We transited from the Caribbean to the Pacific in two days: the first one from the Caribbean Sea to Gatun Lake (going up the three Gatun locks), and the second one from Gatun Lake to the Pacific Ocean (going down the Pedro Miguel lock and the two Miraflores locks). Often, sailboats get rafted together 2 or 3 at a time with the biggest boat driving the “raft” from the middle. Of course, in the case of three boats every body wants to be the middle boat, the more protected position. Occasionally, sailboats can transit tied to a tug, in that case the tug (which will have the biggest engines hands-down) does all the maneuvering and the sail boat has only to tie and untie from the tug as it transits every lock.
We were scheduled to transit on Saturday evening, entering the locks by 19:00 (7:00 PM) and exiting into Gatun Lake by 20:30 (8:30 PM). We left the marina dock by 5 PM and motored to the anchorage a mile or so before the first Gatun lock. At this point we did not know our transiting companions or our position. It soon became clear that we were the biggest boat, the other two boats that looked ready to transit were smaller monohulls, both sporting French flags. We would have two French fenders to protect us from the rough walls of the locks if something were to go wrong :-) On the other hand, Mark would have to drive the three-boat raft through the locks. He, of course, was totally unfazed.

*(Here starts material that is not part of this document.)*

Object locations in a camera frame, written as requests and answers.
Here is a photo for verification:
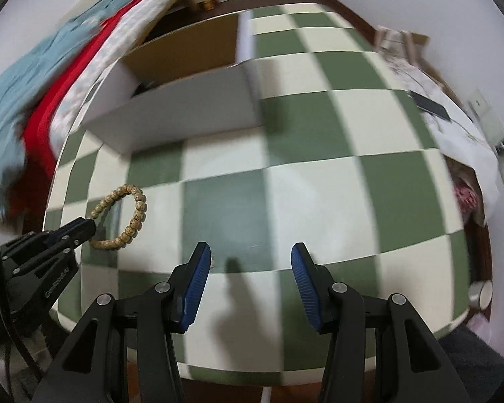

The three advisors for the three boats boarded each one of us, and we were off. We had the senior advisor onboard who quickly organized the raft. First, the smaller of the monohulls tied to our starboard side, and then the other one to our port side. Our advisor, Moi (short for Moises, Spanish for Moses - I thought it was a good omen to have an advisor which such a name for transiting the canal) (he would split the water for us: Roan) warned Mark about the strong currents around the entrance of the lock. Mark did a fantastic job, quickly gaining the respect of Moi, who could not stop complimenting him on his skills, his attitude and his “sang-froid” (I thought I should slip some French in honor of our raft companions :-). The handlers on our French “fenders” passed the lines to the canal staff and in a blink of an eye (well about 1 hour later in real time but I was too busy to notice) we were on Gatun Lake. Our raft separated and we all motored towards the anchorage area, where all the sailboats waiting to complete the canal transit tied up onto the two existing mega mooring platforms. We tied sideways to the floating circular platform (I hesitate to call it a mooring ball, because of its size and shape. Three or four people could easily stand on it) and one of the French boats tied to our side. On the other side of the mooring platform, two biggish mono-hull sailboats were rafted together. Another three or four boats were tied to the other mooring platform. Moi left us there for the night. Next day, we would have a different advisor, Astro, for the transit to the Pacific. The line handlers stay with the boat from start to finish. Eric settled in our cockpit for the night. He preferred to sleep in the open cool breeze than in our guest berth, which was rather hot.
Time Lapse of Gatun Locks Transit
By 6 AM on the next day, Astro, our new advisor, got on board and we motored close to 30 miles to the Pedro Miguel and Miraflores locks. Our raft had worked so well the day before that we quickly got into the same arrangement for this set of locks. We had a couple of exciting moments when wind and current worked against us, but nothing that our intrepid captain could not handle. By 1:30 PM we were out of the locks, and in the Pacific Ocean! Hurrah! We grabbed a mooring at Balboa Yacht Club not far from the canal exit and had a relaxing beer and pizza dinner.
Next day, we rented a car to finish our provisioning, fill our propane bottle and diesel drums, and do some other errands. Alec did the laundry and Roan helped get the boat ready for the 900 mile passage to the Galapagos Islands.